Home to an O2 Dome, an illustrious maritime history and a time zone, Greenwich is a storied town and now a major borough of Greater London seen as something of an up and comer if not a tourist hub.
We also believe it should be known as something of a social enterprise hotspot, given we have an estimated over 40 working across the borough – some of them substantial in size. GLL – widely known as “Better” in its 270+ nationwide leisure centres – is headquartered in the borough as is the University of Greenwich, for example, while we are supported by an incredible ecosystem of social innovation catalysts like the Royal Borough of Greenwich, South East London Chamber of Commerce and London South East Colleges. Together, we form a cluster delivering genuine change across fields as diverse as education, culture & leisure, and retail.
We are immensely proud of being a Social Enterprise Place, partly because it means we can network and share knowledge with great organisations across the United Kingdom. Moreover, we are proud to take part in a large initiative to get social enterprises recognised – particularly because we are an area with a long running history in the sector running back to at least the 1980s (we at GCDA formed in 1982), so we know first hand how impactful yet underpromoted this sector is.
We feel many do not realise how great the chasm is between what we want out of our local areas – places to gather, to work and to be proud to call home – and the reality of making that happen for as many people as possible. While government takes great strides and for-profit businesses provide so many of the services we depend upon, every community has needs simply not met – some more than others – and social enterprises are increasingly the entities stepping in here. In Greenwich, we provide skills and training to get that better job, provide physical spaces like community centres, and even bring entirely new products to market from underrepresented parts of society.
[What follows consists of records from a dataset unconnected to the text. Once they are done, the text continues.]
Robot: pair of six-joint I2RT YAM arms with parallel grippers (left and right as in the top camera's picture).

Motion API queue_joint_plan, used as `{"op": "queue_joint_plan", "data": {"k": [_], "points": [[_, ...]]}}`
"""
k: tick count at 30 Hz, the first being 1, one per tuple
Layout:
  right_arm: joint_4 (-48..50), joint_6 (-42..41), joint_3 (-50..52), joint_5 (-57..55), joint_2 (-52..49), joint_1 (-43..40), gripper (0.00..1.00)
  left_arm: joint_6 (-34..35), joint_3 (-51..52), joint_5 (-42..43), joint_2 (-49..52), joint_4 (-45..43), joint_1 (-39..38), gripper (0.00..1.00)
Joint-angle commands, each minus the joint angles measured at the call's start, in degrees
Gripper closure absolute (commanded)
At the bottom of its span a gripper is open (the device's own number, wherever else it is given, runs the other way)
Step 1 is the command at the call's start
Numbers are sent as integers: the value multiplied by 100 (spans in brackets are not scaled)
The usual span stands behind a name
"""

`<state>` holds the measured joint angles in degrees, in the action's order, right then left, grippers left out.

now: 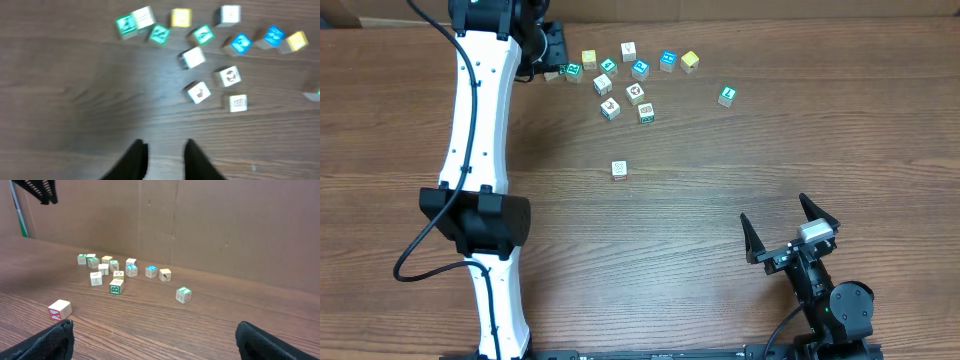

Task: Form a horizontal line
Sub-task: 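Move the left gripper back up toward the block cluster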

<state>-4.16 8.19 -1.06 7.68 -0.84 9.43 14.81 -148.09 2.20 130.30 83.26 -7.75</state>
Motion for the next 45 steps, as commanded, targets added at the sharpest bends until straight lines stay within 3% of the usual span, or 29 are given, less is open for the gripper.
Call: {"op": "queue_joint_plan", "data": {"k": [1,7,22,41,45], "points": [[17,0,61,11,68,26,0,-586,-44,219,138,-170,-184,67],[17,0,61,11,68,26,0,-741,-42,173,619,-407,-415,43],[17,0,61,11,68,26,0,-1808,-42,170,1910,-647,-743,31],[17,0,61,11,68,26,0,-1779,-13,190,2317,-1058,-772,32],[17,0,61,11,68,26,0,-1777,-13,195,2317,-1054,-774,39]]}}
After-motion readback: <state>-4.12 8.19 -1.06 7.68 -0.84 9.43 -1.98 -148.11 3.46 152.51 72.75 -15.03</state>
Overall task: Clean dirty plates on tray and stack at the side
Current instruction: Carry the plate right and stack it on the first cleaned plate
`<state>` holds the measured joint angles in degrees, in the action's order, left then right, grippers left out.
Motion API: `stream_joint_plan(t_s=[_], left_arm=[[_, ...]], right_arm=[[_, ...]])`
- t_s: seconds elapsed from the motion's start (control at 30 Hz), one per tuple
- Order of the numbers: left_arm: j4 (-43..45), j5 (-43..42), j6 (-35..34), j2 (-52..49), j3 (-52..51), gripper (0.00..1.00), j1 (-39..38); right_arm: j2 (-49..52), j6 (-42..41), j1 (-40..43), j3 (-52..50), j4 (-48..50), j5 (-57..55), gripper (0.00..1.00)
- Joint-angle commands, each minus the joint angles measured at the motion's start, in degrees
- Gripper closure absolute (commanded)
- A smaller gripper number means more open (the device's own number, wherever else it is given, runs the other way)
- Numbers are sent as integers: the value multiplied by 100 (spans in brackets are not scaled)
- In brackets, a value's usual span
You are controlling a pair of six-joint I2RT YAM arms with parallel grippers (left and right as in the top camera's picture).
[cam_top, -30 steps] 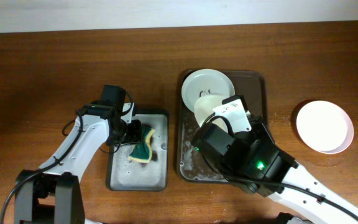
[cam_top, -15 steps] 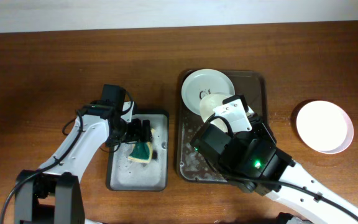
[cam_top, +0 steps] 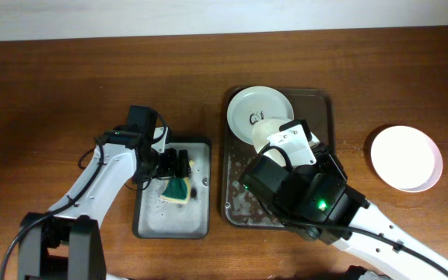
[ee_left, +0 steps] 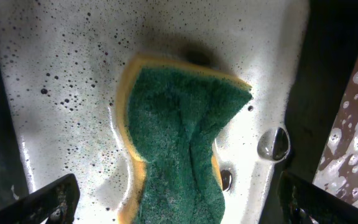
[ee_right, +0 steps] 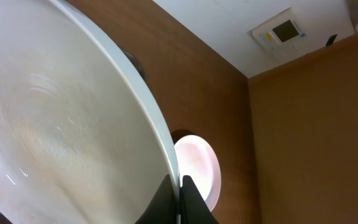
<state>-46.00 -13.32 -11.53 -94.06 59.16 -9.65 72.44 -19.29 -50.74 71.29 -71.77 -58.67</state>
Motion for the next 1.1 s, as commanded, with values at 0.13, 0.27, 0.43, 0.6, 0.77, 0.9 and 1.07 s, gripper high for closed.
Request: stream_joint_plan(t_s=[0.13, 0.27, 0.43, 0.6, 0.77, 0.9, 1.07], left_arm=[[11, -83, 50, 129, -42, 0, -9], [11, -83, 50, 129, -42, 0, -9], [11, -83, 50, 129, -42, 0, -9], [11, -83, 50, 129, -39, 0, -9], [11, -83, 50, 129, -39, 0, -9], [11, -85, 50, 129, -42, 0, -9], [11, -85, 50, 129, -39, 0, -9]], right_arm=[[-7, -247, -24, 131, 4, -199, 96], [-4, -223, 138, 127, 330, -125, 96], [20, -79, 249, 142, 308, 361, 96], [28, -704, 326, 138, -11, 472, 96], [13, -2079, 1139, 138, -199, 1215, 96], [15, -603, 3348, 138, 551, 3722, 96], [131, 455, 6738, 138, 970, 6100, 96]])
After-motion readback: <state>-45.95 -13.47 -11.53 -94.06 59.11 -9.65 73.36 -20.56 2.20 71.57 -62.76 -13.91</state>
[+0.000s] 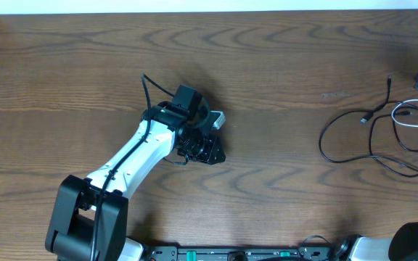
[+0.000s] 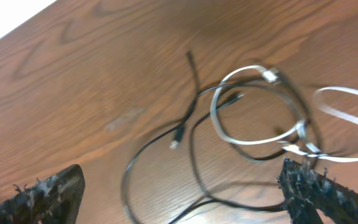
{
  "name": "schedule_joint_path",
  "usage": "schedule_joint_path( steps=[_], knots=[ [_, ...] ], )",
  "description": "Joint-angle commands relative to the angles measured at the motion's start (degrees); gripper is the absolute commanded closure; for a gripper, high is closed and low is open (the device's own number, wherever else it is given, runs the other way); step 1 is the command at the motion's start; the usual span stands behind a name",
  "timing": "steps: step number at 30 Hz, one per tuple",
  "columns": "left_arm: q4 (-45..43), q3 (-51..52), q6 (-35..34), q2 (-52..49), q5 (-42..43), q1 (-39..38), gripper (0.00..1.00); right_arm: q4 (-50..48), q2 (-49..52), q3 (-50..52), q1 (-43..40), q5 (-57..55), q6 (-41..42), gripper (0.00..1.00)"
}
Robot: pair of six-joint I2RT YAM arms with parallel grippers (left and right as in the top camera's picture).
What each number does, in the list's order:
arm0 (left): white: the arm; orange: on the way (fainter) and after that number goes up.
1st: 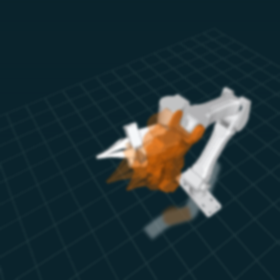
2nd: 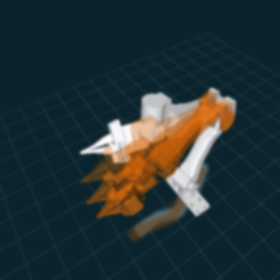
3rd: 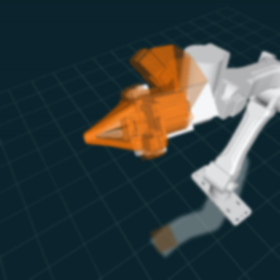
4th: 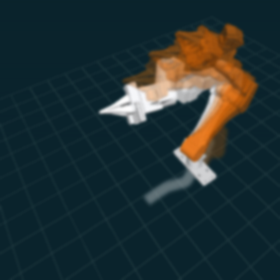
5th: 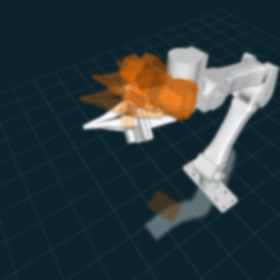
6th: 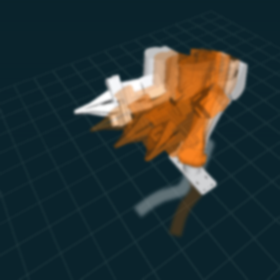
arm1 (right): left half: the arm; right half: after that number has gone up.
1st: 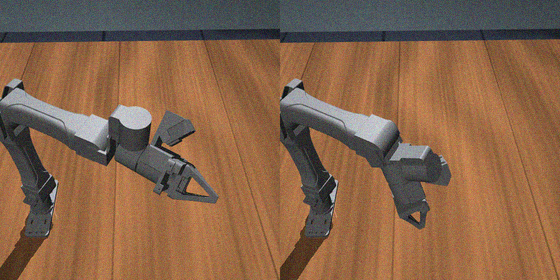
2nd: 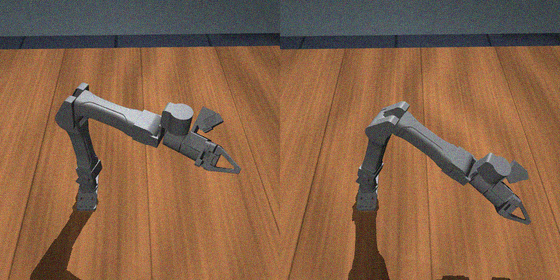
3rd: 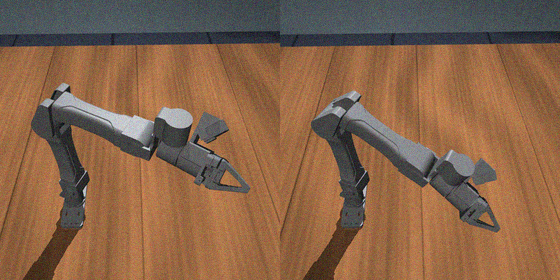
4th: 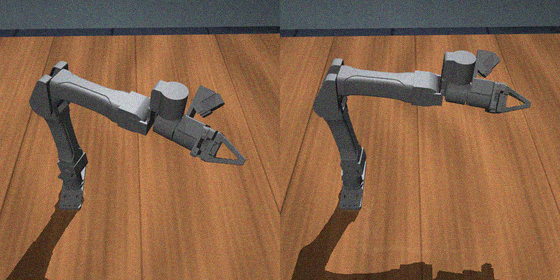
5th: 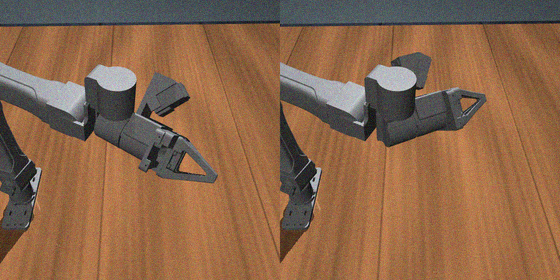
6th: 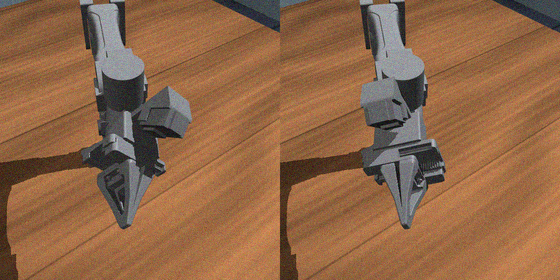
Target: Untangle cables
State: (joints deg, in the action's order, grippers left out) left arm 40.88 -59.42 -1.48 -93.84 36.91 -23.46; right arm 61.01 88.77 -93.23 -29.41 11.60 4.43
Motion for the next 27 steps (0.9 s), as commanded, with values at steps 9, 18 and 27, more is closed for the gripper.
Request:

Meanwhile, at GCDA we have provided over 250,000 meals to those most in need as part of our emergency food response, working with social enterprise partners across the borough to deliver.
We need infrastructure to make communities happen, and many do not realise much of the “social infrastructure” – the networks, the knowledge, the glue holding society together – comes from social enterprises today, as we are plugged into our places and know how to deliver on-demand. To do so within a resilient, financially viable framework as most social enterprises strive for is a brilliant thing, and we are humbled to see this movement truly come into bloom over the last few years. Wanting to continue promoting this sector is part of the inspiration for us joining together as a Social Enterprise Place.
Far from our National Maritime Museum and our leafy parks, Greenwich actually faces some of the highest inequality of any borough in London or England – with brand new developments for successful professionals and social housing estates often just metres away from each other. Together with large migrant populations and a relative paucity of businesses and jobs in this part of SE London, a key issue in Greenwich is job and opportunity creation. Thankfully, our local authority is acutely aware of this and together with partners such as social enterprises to remedy this in the coming years.
We face challenges further afield, however, and at GCDA we think awareness and cognisance of the sector needs to improve. We meet ambitious and incredible social entrepreneurs constantly through our business support and advisory work, and while they give us great hope we wish there was more support. If people knew more about this field, if we were discussed more in political spheres and if more funding and simply attention were given to this sector, we wager there would be far more entrepreneurial organisations neither beholden to profit margins nor constrained by boardrooms doing the genuine innovation that could solve so many of the social issues we face. Be it combatting climate change and poor air quality, integrating communities better or alleviating loneliness, we think good things will come from the sector but they could be so much bigger and more impactful if we gave social enterprises their rightful seat at the table in value creation for British society.